**Task prompt**: Reproduce the full listing as it stands. Images do not belong in the copy.

**Recorded information**:
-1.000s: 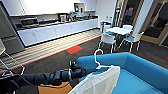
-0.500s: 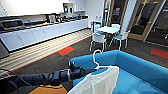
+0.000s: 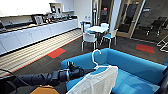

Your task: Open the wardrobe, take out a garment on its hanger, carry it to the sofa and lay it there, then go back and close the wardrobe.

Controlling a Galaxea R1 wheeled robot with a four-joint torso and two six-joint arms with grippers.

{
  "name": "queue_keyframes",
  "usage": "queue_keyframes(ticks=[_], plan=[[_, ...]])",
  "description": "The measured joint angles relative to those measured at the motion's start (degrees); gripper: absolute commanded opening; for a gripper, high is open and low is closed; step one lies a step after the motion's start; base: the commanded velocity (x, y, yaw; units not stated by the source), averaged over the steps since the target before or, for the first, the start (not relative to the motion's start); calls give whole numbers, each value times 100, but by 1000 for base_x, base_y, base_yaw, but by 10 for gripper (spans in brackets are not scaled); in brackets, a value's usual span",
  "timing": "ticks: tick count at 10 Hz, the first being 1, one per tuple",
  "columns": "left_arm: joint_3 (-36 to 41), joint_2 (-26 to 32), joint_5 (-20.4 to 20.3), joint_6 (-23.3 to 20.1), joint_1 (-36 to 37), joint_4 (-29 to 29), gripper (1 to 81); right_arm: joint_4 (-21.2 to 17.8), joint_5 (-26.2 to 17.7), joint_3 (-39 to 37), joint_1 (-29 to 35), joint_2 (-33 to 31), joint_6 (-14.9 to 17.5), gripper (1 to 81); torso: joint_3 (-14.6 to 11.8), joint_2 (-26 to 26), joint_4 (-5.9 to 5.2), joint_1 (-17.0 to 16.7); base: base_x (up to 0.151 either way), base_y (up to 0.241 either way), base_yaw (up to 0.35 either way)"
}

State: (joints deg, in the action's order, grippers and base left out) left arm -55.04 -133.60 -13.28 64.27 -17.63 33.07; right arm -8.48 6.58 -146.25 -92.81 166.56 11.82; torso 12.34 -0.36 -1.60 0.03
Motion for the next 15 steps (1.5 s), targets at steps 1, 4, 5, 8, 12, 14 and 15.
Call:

**Result of the task**:
-1.000s: 
-0.500s: 
+0.000s: 

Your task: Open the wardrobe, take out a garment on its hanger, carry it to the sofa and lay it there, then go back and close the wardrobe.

Controlling a Galaxea R1 wheeled robot with a four-joint torso and two six-joint arms with grippers.

{
  "name": "queue_keyframes",
  "usage": "queue_keyframes(ticks=[_], plan=[[_, ...]])",
  "description": "The measured joint angles relative to those measured at the motion's start (degrees); gripper: absolute commanded opening; for a gripper, high is open and low is closed; step one lies a step after the motion's start; base: the commanded velocity (x, y, yaw; units not stated by the source), averaged over the steps since the target before or, for the first, the start (not relative to the motion's start); calls give whole numbers, each value times 100, but by 1000 for base_x, base_y, base_yaw, but by 10 for gripper (spans in brackets are not scaled); in brackets, a value's usual span",
  "timing": "ticks: tick count at 10 Hz, the first being 1, one per tuple",
  "columns": "left_arm: joint_3 (-36 to 41), joint_2 (-26 to 32), joint_5 (-20.4 to 20.3), joint_6 (-23.3 to 20.1), joint_1 (-36 to 37), joint_4 (-29 to 29), gripper (1 to 81); right_arm: joint_4 (-21.2 to 17.8), joint_5 (-26.2 to 17.7), joint_3 (-39 to 37), joint_1 (-29 to 35), joint_2 (-33 to 31), joint_6 (-14.9 to 17.5), gripper (1 to 81); torso: joint_3 (-14.6 to 11.8), joint_2 (-26 to 26), joint_4 (-5.9 to 5.2), joint_1 (-17.0 to 16.7); base: base_x (up to 0.151 either way), base_y (up to 0.241 either way), base_yaw (up to 0.35 either way)"
}

State: (joints deg, in the action's order, grippers and base left out) left arm -55.04 -133.60 -13.28 64.27 -17.63 33.07; right arm -8.48 6.58 -146.25 -92.81 166.56 11.82; torso 12.34 -0.36 -1.60 0.03
Motion for the next 15 steps (1.5 s), targets at steps 1, 4, 5, 8, 12, 14 and 15.
Call:

The full answer has been given.